About this exercise
Count the lines in the records beneath this task that contain the string "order", then give the count by itself.

*** Supplied entries Section Begins ***

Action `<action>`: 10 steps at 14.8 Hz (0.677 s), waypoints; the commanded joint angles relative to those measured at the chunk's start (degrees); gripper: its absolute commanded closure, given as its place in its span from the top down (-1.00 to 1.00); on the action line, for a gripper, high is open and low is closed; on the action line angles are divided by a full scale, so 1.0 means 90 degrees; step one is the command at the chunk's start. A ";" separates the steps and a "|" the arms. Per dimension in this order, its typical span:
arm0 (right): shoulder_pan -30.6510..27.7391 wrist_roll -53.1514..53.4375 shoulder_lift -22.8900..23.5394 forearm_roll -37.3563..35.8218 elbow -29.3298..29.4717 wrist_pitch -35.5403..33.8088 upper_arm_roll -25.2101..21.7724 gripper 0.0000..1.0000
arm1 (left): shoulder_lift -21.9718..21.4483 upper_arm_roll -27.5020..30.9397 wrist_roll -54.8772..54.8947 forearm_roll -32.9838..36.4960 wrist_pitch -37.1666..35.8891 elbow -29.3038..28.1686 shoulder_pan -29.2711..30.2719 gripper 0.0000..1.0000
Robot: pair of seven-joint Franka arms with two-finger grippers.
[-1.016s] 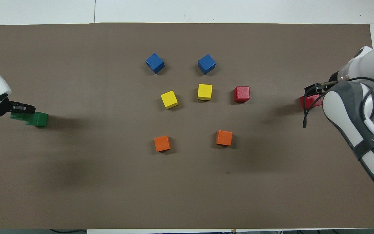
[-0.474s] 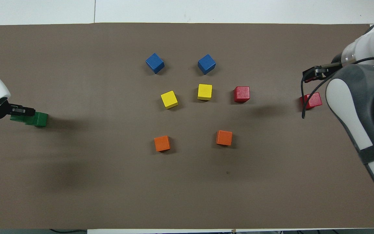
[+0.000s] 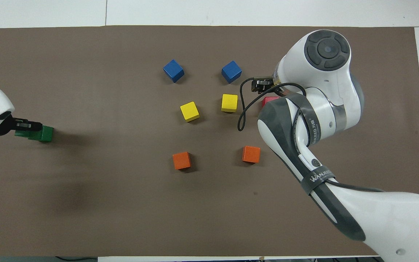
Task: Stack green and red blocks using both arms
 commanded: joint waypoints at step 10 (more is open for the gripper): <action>-0.0167 0.0473 0.0558 0.0160 -0.0163 0.0727 0.0015 0.86 | -0.0229 -0.0045 0.0306 -0.0146 0.0163 -0.0241 0.0065 1.00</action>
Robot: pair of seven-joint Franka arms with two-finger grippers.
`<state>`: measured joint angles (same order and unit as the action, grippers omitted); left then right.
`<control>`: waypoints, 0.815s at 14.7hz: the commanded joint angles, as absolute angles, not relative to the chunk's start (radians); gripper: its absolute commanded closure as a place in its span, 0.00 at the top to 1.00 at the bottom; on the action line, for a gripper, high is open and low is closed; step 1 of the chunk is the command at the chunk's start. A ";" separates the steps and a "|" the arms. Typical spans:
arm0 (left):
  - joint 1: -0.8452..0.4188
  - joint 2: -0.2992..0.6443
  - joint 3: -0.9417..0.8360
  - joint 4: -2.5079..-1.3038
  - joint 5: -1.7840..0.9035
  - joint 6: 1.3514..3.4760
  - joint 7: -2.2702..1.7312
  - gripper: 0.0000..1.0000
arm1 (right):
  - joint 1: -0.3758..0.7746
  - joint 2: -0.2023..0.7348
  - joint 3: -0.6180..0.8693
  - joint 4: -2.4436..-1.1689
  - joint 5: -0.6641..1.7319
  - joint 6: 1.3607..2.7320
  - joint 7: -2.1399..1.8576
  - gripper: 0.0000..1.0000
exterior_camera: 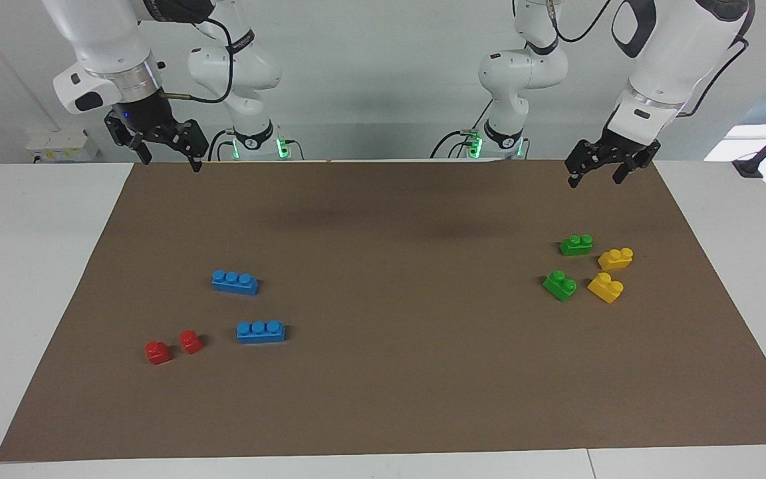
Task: Remove green block with left arm and hold with right
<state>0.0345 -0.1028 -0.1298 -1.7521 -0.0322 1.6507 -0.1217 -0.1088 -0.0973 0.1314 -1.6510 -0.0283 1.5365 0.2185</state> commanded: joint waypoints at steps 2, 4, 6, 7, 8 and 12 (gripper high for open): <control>0.034 -0.121 -0.124 -1.761 -0.043 1.658 -0.106 1.00 | -0.135 -0.094 0.138 -1.647 -0.028 1.549 0.212 1.00; 0.035 -0.121 -0.124 -1.761 -0.043 1.658 -0.106 1.00 | -0.137 -0.094 0.137 -1.646 -0.029 1.546 0.135 1.00; 0.034 -0.121 -0.124 -1.759 -0.043 1.658 -0.106 1.00 | -0.141 -0.094 0.135 -1.646 -0.029 1.540 0.124 1.00; 0.035 -0.121 -0.124 -1.759 -0.043 1.658 -0.106 1.00 | -0.156 -0.094 0.133 -1.646 -0.029 1.537 0.115 1.00; 0.034 -0.121 -0.124 -1.759 -0.043 1.658 -0.106 1.00 | -0.164 -0.094 0.133 -1.646 -0.029 1.536 0.094 1.00; 0.034 -0.121 -0.124 -1.759 -0.043 1.658 -0.106 1.00 | -0.176 -0.094 0.130 -1.646 -0.029 1.534 0.086 1.00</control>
<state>0.0345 -0.1030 -0.1299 -1.7510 -0.0322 1.6513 -0.1216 -0.1649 -0.0956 0.1257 -1.6510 -0.0283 1.5394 0.1087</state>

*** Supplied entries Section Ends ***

Output below
2